Глаза Тэры наполнились слезами. Она молчала.

– Пойдем, я провожу тебя в дом, – предложил Ксавьер.

Он остановился в прихожей, бесстрастно глядя сверху вниз на Тэру. Ее лицо казалось опустошенным и безжизненным.

– С тобой все в порядке? – спросил он.

– Да. Хотите чаю?

Он грациозно наклонил голову. Тэра прошла на кухню. Зазвонил телефон на стене.

– Тэра, это мама. Мне пришлось задержаться на приеме. – Она помедлила. – Дональд предложил мне пойти перекусить вместе с ним.

Тэра услышала в голосе матери неуверенность. Это вызвало у нее раздражение. Ее так же раздражал Бруно, когда начинал ходить вокруг да около, боясь, как бы не обидеть ее.

– Дональд пригласил тебя поужинать? Ну и отлично. Желаю хорошо провести время, – бодро сказала она.

– Послушай…

– Мама! Ты можешь идти куда угодно без моего одобрения. Увидимся позже. Хорошо?

Тэра повесила трубку и остановилась в задумчивости. Потом посмотрела на Ксавьера. Он сидел молча, сложив руки на коленях.

Она подала ему дымящуюся чашку и села напротив.

– У матери свидание с ее шефом, с этим болтливым доктором. Он тоже вдовец. Разве это не чудесно для них обоих? – с сарказмом спросила она.

– Возможно, – ровным голосом сказал Ксавьер.

Как она может! Мысль о том, что не успел отец уйти со сцены, а мать уже идет в ресторан с другим мужчиной, причиняла ей боль. Тэра взглянула на Ксавьера и почувствовала, что он понимает, какая враждебность и горечь переворачивают ее душу, но предпочитает игнорировать это.

Ей никогда раньше не приходилось сталкиваться с людьми вроде Ксавьера. У него был настолько отрешенный вид, что Тэра не испытывала необходимости скрывать перед ним свои эмоции и то, что их вызвало, – каким бы шокирующим это ни казалось.

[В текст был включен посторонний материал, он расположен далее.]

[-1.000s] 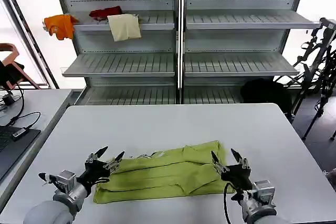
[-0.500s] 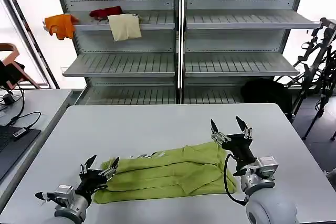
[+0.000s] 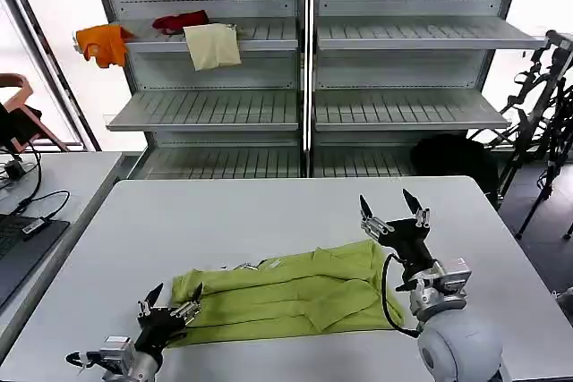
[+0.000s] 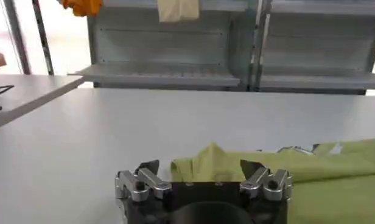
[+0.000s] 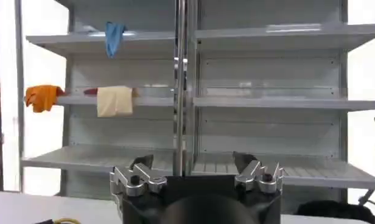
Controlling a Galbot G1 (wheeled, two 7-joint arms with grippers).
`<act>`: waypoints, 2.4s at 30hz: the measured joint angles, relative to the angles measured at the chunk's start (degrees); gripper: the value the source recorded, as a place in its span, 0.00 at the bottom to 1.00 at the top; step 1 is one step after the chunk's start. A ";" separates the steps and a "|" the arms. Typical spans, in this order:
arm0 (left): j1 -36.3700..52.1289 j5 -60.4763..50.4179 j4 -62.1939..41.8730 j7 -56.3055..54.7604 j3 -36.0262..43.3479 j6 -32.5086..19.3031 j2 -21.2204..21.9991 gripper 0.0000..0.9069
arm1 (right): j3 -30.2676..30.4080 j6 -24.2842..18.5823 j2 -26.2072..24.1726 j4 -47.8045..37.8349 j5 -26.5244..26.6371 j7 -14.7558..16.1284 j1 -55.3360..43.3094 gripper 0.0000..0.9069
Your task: Fold and organize the clothes.
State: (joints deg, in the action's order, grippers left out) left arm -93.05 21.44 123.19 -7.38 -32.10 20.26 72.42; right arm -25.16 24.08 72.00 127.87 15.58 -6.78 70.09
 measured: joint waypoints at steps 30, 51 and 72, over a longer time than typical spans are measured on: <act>0.78 1.77 -2.74 -4.15 2.86 -3.07 3.40 0.00 | 0.08 1.31 -0.13 -0.91 -0.32 -0.41 -0.48 1.00; 1.84 -2.35 -4.21 -2.20 3.46 -9.35 3.19 0.00 | -0.09 1.41 -0.12 -0.93 -0.24 -1.34 -0.59 1.00; 7.86 -10.89 -6.16 8.94 -8.77 -4.92 -9.80 0.00 | -1.13 1.16 0.09 -1.54 -0.31 -1.11 0.27 1.00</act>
State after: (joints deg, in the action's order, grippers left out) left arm -85.18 10.54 117.04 1.56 -40.87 15.34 62.62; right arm -26.29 25.24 72.09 126.33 15.27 -7.89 70.36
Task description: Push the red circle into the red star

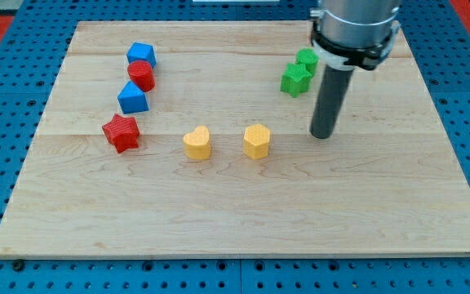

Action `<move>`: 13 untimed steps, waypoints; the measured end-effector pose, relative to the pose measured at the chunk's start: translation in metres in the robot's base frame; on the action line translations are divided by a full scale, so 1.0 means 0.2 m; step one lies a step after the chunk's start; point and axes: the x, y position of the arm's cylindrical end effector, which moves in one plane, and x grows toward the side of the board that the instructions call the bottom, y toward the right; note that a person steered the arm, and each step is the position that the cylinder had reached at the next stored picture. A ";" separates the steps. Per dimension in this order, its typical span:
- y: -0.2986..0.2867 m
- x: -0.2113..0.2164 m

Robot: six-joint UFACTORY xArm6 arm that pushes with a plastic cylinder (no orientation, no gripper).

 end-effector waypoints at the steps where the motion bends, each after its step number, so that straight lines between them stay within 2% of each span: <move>1: -0.08 0.06; 2: -0.11 0.13; 3: -0.44 0.08; 4: -0.54 0.02; 5: -0.50 -0.18; 6: -0.72 -0.37; 7: -0.98 -0.43; 9: -0.98 -0.39; 10: -0.94 -0.57; 12: -1.50 -0.57; 13: -1.55 -0.63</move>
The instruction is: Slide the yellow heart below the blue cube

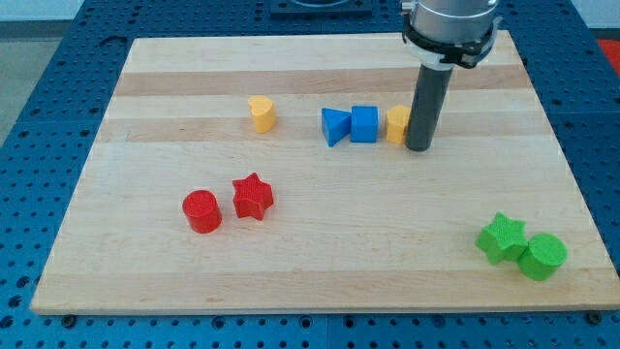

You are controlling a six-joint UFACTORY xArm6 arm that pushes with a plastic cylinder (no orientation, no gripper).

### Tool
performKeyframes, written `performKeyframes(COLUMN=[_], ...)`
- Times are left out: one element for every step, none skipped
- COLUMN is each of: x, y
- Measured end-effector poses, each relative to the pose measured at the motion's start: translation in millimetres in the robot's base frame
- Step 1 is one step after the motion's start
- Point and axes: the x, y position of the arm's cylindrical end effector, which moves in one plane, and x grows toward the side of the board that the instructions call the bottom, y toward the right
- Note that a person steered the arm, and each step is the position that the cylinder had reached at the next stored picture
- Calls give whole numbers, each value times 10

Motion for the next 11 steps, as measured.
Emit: performKeyframes(x=[16, 379, 547, 547, 545, 479, 190, -350, -875, -1158, -981], y=[35, 125, -584, -1440, -2224, -3001, -3627, -3714, -3349, -2733, -2359])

Переместив взгляд от этих холодных серых глаз на руки с тонкими длинными пальцами, Тэра вдруг неожиданно задалась вопросом о сексуальности Ксавьера. Интересно, как он может снизойти до тех недостойных телодвижений, которые совершаются в постели?..

Снова зазвонил телефон. На этот раз это был Бруно, который хотел знать о результатах сегодняшнего дня.

Когда она начала осторожно отвечать, Ксавьер встал и, легко махнув на прощание рукой, выскользнул из комнаты. Тэра услышала, как хлопнула входная дверь, затем раздался звук отъезжающей машины.